O ile Audrey Tautou grała w różnej maści filmach, od tych genialnych, po nudne i dziwne, o tyle Tom Hanks był dla mnie od lat wyznacznikiem tego, co warto zobaczyć w kinie, bo obsadzenie go w jakiejś roli, oznaczało dla mnie, że będę filmem zachwycony. Chciałem, aby ta passa się utrzymała. Jeszcze przed powstaniem ekranizacji "Kodu Leonarda Da Vinci", czytając o niej i widząc zdjęcia z planu, wiedziałem jak to się skończy. Szkoda mi tylko Toma Hanksa, ale zrobił to nie myśląc chyba już o sukcesie zawodowym, tylko o rekordzie Guinnessa, bo wystąpił już w największej ilości filmów, które pod rząd zarobiły ponad 100mln$.

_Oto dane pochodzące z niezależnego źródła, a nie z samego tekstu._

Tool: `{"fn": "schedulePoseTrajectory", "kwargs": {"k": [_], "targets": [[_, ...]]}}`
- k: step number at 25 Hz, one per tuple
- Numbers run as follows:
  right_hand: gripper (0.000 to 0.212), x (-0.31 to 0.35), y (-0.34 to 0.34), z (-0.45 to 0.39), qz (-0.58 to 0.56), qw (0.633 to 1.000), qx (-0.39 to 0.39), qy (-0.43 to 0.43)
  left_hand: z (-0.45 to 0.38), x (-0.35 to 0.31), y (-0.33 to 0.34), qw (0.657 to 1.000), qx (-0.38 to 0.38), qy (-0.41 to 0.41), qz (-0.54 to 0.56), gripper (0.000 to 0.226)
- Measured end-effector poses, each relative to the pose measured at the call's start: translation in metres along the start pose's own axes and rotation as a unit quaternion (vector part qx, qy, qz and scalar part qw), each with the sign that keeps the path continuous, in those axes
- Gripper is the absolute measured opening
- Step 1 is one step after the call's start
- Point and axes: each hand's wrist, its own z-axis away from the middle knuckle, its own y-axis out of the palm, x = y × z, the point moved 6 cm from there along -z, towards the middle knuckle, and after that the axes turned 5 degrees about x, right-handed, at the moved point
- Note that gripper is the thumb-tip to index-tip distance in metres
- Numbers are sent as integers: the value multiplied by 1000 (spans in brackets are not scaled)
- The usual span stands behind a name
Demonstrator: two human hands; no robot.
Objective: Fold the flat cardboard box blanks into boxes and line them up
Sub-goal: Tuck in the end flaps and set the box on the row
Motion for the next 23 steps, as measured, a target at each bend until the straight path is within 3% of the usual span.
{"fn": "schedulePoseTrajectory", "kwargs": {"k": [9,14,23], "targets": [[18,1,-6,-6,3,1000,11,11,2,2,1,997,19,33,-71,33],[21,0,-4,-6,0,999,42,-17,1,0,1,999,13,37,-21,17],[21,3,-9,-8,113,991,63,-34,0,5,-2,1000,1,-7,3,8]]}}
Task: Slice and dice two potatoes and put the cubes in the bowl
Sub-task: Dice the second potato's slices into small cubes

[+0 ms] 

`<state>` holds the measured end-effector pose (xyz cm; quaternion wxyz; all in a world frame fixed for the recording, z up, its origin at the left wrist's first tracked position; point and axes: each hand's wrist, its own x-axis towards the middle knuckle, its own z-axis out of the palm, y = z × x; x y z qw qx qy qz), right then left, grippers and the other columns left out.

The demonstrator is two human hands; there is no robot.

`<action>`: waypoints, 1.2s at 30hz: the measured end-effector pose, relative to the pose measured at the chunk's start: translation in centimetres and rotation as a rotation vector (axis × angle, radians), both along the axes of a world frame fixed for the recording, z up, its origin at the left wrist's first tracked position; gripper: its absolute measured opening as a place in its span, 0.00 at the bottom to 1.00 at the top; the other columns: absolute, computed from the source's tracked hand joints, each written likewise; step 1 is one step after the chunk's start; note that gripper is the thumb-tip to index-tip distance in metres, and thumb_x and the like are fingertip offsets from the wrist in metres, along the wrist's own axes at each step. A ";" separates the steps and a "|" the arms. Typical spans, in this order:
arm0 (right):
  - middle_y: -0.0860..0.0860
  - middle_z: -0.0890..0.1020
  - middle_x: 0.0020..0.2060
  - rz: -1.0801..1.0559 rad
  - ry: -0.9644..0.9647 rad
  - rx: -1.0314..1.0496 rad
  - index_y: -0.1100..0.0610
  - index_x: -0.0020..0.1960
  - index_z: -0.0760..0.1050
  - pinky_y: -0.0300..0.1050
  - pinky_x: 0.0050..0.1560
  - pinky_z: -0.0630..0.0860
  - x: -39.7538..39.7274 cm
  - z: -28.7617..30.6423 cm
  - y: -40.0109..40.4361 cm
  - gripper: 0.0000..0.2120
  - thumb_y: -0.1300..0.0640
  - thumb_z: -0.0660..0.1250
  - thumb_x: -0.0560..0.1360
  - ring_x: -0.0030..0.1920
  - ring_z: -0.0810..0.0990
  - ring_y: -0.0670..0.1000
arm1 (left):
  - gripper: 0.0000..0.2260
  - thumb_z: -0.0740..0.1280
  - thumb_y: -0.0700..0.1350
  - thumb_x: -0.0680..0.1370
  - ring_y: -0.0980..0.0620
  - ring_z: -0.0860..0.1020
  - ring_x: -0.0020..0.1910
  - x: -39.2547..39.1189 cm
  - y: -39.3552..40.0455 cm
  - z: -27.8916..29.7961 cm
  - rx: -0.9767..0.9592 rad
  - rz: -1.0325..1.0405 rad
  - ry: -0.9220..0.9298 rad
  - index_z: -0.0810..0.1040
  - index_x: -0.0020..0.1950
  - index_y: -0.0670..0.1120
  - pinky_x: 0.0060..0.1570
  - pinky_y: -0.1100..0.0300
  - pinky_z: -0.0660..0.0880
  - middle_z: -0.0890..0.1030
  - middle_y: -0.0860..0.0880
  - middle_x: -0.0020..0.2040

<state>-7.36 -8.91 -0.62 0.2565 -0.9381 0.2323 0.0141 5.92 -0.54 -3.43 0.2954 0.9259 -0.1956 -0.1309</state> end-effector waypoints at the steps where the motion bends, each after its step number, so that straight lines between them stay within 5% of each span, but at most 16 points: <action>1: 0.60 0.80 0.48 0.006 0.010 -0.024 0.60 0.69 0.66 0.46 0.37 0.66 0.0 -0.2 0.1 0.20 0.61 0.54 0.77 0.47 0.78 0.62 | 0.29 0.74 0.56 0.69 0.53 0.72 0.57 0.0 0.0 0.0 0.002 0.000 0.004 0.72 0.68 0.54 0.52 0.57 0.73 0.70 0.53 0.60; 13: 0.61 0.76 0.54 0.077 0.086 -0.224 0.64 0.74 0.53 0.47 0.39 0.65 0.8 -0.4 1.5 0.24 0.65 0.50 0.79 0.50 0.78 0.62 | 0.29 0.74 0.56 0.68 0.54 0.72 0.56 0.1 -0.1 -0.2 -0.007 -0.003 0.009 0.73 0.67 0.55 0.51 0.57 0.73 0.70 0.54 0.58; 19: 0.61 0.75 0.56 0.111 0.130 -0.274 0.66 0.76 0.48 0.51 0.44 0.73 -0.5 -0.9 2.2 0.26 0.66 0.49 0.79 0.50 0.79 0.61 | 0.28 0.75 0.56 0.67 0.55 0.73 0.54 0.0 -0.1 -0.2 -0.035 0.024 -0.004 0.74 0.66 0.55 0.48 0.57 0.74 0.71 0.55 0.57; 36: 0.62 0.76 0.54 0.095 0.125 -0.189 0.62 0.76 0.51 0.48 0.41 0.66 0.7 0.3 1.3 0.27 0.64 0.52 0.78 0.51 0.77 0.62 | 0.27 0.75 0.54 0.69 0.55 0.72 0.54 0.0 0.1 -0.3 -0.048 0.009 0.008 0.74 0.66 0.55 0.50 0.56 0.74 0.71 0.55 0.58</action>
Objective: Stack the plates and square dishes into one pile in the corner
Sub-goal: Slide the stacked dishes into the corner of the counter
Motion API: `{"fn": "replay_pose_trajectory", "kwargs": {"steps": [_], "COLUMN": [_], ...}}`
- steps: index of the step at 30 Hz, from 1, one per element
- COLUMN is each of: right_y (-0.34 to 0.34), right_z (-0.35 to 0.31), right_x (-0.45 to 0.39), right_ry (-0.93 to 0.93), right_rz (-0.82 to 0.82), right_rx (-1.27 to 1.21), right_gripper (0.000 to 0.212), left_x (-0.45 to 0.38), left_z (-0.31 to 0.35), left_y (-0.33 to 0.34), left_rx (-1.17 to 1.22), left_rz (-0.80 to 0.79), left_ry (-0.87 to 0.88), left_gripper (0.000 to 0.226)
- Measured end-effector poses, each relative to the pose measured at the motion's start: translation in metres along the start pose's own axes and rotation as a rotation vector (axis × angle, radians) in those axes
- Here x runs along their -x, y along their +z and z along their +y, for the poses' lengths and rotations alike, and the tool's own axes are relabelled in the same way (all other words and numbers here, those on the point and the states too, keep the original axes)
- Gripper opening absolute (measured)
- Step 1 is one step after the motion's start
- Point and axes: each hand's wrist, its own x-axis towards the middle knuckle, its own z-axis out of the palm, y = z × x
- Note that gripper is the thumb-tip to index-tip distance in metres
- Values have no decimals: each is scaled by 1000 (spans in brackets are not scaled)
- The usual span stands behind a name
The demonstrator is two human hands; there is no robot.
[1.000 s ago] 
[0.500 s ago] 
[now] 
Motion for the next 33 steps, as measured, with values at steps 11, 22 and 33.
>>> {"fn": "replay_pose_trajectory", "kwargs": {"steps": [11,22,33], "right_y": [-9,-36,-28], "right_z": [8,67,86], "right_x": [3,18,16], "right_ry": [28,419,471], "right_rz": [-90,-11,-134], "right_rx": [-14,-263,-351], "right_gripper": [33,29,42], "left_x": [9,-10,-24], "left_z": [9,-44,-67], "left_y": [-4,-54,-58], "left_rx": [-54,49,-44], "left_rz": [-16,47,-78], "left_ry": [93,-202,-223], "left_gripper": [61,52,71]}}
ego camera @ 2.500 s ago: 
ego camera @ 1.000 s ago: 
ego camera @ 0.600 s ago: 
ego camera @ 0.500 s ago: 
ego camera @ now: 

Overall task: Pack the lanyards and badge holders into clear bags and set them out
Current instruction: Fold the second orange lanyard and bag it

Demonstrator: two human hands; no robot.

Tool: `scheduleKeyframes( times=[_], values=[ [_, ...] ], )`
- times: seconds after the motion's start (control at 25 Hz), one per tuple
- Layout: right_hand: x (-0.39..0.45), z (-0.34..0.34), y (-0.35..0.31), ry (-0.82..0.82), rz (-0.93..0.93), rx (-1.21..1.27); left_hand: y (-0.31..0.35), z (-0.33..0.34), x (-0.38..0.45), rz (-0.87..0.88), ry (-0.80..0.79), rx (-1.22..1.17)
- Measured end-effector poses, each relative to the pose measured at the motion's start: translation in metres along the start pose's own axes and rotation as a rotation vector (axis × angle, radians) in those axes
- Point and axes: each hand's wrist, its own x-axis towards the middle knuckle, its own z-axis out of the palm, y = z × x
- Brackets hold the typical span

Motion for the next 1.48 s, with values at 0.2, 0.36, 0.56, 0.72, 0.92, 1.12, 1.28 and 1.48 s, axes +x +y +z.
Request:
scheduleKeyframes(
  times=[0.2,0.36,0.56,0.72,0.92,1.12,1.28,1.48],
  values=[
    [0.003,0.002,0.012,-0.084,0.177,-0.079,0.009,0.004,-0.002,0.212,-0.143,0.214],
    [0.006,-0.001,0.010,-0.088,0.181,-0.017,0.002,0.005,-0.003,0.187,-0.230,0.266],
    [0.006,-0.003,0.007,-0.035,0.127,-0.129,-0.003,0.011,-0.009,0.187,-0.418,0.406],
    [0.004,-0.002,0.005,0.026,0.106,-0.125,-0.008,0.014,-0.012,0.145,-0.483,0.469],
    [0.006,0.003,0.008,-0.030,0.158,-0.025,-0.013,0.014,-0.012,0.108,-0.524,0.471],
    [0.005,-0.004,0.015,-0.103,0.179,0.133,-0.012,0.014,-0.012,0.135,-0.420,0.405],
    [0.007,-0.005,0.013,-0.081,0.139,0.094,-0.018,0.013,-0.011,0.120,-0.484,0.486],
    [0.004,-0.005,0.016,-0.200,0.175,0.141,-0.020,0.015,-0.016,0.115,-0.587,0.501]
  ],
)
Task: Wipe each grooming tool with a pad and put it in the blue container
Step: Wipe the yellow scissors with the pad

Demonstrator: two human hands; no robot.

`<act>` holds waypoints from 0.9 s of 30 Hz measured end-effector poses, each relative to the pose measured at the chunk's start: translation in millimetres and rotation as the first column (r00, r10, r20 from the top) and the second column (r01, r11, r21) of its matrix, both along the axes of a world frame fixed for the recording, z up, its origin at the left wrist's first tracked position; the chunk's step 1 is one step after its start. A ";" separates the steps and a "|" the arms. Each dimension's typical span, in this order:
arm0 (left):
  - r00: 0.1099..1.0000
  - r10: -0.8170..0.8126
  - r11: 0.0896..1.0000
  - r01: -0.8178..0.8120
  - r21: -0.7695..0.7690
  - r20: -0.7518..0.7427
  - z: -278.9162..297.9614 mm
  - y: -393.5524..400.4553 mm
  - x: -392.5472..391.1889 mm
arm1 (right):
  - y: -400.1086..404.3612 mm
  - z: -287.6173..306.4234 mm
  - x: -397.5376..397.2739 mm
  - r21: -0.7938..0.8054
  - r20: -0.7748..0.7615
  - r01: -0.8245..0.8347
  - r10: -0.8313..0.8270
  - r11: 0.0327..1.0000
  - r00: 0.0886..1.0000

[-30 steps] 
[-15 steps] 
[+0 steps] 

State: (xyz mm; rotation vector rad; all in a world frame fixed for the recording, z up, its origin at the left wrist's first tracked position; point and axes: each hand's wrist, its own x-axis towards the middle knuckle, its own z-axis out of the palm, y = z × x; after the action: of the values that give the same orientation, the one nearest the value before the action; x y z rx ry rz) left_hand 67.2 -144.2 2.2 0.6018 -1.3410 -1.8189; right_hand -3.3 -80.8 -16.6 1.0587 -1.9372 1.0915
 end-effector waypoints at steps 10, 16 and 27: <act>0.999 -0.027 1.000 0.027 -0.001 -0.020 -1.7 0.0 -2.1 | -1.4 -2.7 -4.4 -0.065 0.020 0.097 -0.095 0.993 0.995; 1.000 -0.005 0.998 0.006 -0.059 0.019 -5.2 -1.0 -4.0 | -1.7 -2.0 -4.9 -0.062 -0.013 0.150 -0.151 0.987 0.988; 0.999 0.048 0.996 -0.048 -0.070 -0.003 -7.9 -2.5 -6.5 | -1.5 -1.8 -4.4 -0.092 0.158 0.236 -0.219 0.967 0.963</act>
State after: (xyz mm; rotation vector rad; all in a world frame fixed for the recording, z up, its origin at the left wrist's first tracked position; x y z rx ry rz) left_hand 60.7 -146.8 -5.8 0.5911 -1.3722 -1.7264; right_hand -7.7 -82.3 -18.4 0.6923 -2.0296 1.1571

Nudzą mnie już te opowieści typu "Stygmaty" o tym, jak to religia i księdza są "be", a my pójdziemy do nieba, nie uczestnicząc w życiu religijnym, bo przecież jest ono kłamstwem, a sukces filmu nie kłamie. Żenuje mnie to, bo na film pójdzie masa ludzi, którzy akceptują taki stan rzeczy i czują się wierzący (przy jednoczesnym usprawiedliwianiu swojej hipokryzji), podobnie jak zapewne duża część czytelników książki Dana Browna. Nie będę pisał, o czym jest film, bo to akurat wie każdy, kto w 2006 roku nie zapadł w śpiączkę i nie przespał wydarzeń kulturalnych. Napiszę tylko tyle: Graal nie jest kielichem, Opus Dei to źli fanatycy, Kościół jest zakłamany, Maria Magdalena była żoną Jezusa, dzieci Jezusa żyją do dziś, zostaje nam jeszcze Islam i Buddyzm, a "Kod Da Vinci" jest nieco lepszy, niż serial "Plebania".